> [TASK DETAILS] Copy out all lines bearing the word "marker" from the listing below.

> [MATERIALS PROVIDED]
========

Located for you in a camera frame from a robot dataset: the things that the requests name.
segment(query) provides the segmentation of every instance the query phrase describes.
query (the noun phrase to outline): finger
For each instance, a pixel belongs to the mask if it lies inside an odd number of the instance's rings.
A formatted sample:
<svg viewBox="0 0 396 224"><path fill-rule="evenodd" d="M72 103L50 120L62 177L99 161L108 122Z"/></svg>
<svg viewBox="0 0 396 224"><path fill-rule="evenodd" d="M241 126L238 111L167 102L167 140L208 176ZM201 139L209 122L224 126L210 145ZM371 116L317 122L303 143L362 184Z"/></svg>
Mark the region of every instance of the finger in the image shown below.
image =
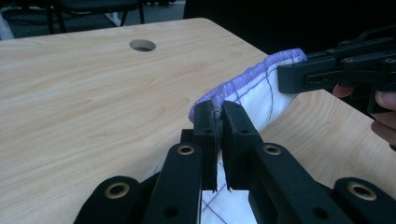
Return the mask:
<svg viewBox="0 0 396 224"><path fill-rule="evenodd" d="M379 122L378 120L372 123L371 129L374 133L387 141L390 145L396 146L396 130L391 129L390 127Z"/></svg>
<svg viewBox="0 0 396 224"><path fill-rule="evenodd" d="M378 91L375 94L375 99L382 107L396 110L396 91Z"/></svg>
<svg viewBox="0 0 396 224"><path fill-rule="evenodd" d="M352 94L352 92L354 90L355 89L353 87L347 88L347 87L340 87L339 85L336 85L334 87L334 89L332 90L332 94L335 95L336 97L342 98L342 97L346 97L346 96Z"/></svg>
<svg viewBox="0 0 396 224"><path fill-rule="evenodd" d="M372 114L373 118L396 130L396 111L380 114Z"/></svg>

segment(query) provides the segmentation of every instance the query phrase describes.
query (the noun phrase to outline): wooden table
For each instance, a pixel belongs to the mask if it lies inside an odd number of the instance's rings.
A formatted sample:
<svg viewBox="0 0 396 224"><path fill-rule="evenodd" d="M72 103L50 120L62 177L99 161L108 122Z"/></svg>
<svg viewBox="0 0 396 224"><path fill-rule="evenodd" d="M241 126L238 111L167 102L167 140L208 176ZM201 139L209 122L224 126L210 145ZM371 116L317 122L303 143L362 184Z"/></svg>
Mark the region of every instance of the wooden table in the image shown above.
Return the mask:
<svg viewBox="0 0 396 224"><path fill-rule="evenodd" d="M103 180L153 175L191 104L265 56L204 19L1 41L0 222L71 223ZM396 153L370 122L314 91L262 138L325 185L356 176L395 197Z"/></svg>

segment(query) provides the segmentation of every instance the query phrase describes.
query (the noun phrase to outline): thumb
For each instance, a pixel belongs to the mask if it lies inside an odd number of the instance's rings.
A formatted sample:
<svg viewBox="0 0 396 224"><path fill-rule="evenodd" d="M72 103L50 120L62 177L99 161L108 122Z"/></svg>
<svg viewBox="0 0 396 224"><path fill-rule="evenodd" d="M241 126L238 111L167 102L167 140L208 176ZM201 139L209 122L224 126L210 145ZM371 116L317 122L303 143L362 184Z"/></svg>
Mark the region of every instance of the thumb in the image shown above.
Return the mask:
<svg viewBox="0 0 396 224"><path fill-rule="evenodd" d="M375 99L382 107L396 110L396 91L378 91Z"/></svg>

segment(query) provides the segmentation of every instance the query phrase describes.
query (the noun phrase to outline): cloth
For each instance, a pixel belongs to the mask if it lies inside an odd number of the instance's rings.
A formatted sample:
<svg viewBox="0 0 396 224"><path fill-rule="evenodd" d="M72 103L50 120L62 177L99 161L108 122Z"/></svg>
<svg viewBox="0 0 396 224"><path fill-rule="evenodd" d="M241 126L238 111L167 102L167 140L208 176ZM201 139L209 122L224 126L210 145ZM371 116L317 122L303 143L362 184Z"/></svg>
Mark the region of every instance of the cloth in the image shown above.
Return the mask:
<svg viewBox="0 0 396 224"><path fill-rule="evenodd" d="M306 57L300 49L268 56L263 62L218 85L195 102L189 114L190 121L194 122L193 108L196 104L210 100L215 110L220 112L222 103L227 100L243 106L255 128L262 131L281 115L297 95L279 92L276 68L301 61L306 61ZM201 223L256 223L248 203L248 191L227 190L222 160L218 162L218 186L217 192L203 192Z"/></svg>

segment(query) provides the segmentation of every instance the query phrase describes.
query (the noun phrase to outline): black chair
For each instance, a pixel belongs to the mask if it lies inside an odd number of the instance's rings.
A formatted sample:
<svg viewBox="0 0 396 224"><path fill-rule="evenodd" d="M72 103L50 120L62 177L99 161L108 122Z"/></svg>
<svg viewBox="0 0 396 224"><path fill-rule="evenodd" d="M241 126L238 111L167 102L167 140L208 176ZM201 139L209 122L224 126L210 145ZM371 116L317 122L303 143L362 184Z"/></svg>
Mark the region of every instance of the black chair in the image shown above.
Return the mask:
<svg viewBox="0 0 396 224"><path fill-rule="evenodd" d="M53 34L52 11L55 12L62 33L66 33L63 12L71 15L122 12L120 26L123 26L128 11L139 9L140 23L145 23L143 5L140 0L46 0L46 9L50 34Z"/></svg>

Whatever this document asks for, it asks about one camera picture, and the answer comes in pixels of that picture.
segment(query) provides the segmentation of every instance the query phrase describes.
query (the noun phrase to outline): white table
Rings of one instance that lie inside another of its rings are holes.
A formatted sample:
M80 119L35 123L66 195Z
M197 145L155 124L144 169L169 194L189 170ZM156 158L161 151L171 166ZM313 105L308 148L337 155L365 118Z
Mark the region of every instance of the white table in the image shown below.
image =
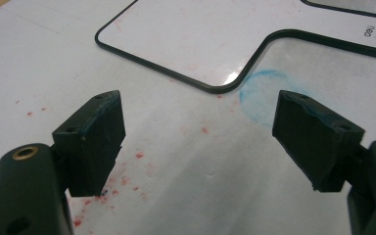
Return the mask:
M376 59L280 39L238 88L212 95L96 45L96 31L129 3L0 8L0 158L51 145L89 98L118 89L127 136L106 198L70 199L75 234L350 234L349 186L313 192L271 125L278 90L298 91L362 126L368 147Z

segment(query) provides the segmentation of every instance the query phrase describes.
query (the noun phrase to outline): black curved line
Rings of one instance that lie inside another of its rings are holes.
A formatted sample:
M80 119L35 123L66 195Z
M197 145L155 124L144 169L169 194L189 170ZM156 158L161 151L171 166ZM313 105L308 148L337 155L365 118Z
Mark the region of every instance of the black curved line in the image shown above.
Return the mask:
M97 31L97 33L95 35L96 43L101 48L104 48L108 51L111 51L115 54L118 54L118 55L120 55L120 56L122 56L122 57L124 57L124 58L126 58L130 61L136 62L136 63L138 63L142 66L148 67L148 68L150 68L154 71L159 71L163 74L166 74L170 77L173 77L175 79L178 79L180 81L188 83L188 84L190 84L190 85L192 85L196 88L207 91L211 94L226 93L226 92L232 91L233 89L238 87L241 84L241 82L243 81L243 79L247 76L248 72L252 69L255 62L258 60L259 56L264 51L264 49L267 47L267 45L270 42L272 42L276 39L280 39L280 38L288 38L288 37L289 38L297 38L297 39L301 39L301 40L304 40L304 41L313 42L313 43L317 43L317 44L321 44L321 45L325 45L325 46L329 46L329 47L334 47L334 48L342 49L342 50L345 50L345 51L350 51L350 52L354 52L354 53L357 53L357 54L376 58L376 48L375 47L368 47L368 46L364 46L364 45L360 45L360 44L356 44L356 43L352 43L352 42L348 42L348 41L344 41L344 40L340 40L340 39L336 39L336 38L332 38L332 37L323 36L323 35L320 35L320 34L315 34L315 33L307 32L307 31L297 30L297 29L283 29L283 30L275 31L275 32L269 34L268 36L266 36L264 38L264 40L261 42L261 44L258 47L258 49L256 50L256 52L253 54L253 56L250 58L250 60L246 63L246 65L244 66L244 68L242 69L242 71L240 72L240 74L237 76L237 78L234 81L232 81L229 84L222 85L222 86L212 86L212 85L208 85L208 84L206 84L202 81L196 80L192 77L186 76L182 73L179 73L175 70L167 69L165 67L157 65L155 63L152 63L152 62L147 61L145 59L142 59L140 57L134 56L134 55L127 53L125 51L119 50L118 48L107 45L107 44L105 44L105 43L103 43L99 40L98 37L99 37L100 32L103 31L103 29L105 29L110 23L112 23L115 19L117 19L121 14L123 14L128 8L130 8L137 1L138 0L135 0L134 2L132 2L128 7L126 7L117 16L115 16L111 21L106 23L102 28L100 28Z
M333 10L333 11L338 11L338 12L346 12L346 13L376 18L376 13L369 13L369 12L364 12L360 10L352 10L352 9L339 8L339 7L328 6L328 5L318 4L318 3L312 3L309 0L301 0L301 1L309 5L310 7L317 7L317 8L323 8L323 9L328 9L328 10Z

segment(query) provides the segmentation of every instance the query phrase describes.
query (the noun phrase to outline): blue marker smudge
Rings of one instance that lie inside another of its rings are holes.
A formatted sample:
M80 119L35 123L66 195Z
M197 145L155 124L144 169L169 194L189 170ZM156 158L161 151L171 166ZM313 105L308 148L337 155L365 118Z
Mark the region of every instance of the blue marker smudge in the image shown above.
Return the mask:
M245 82L239 93L242 111L248 118L266 127L273 126L280 90L309 95L279 70L260 70L246 77Z

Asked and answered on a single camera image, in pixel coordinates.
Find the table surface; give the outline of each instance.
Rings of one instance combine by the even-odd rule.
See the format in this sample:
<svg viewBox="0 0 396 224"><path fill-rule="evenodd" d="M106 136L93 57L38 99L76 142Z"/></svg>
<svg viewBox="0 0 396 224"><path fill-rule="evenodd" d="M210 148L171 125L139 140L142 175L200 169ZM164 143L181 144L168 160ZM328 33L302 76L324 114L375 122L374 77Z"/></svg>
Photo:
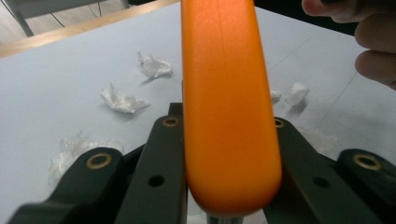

========

> [TASK RESPONSE]
query (the noun phrase to outline): blue marker smudge
Mark the region of every instance of the blue marker smudge in the image shown above.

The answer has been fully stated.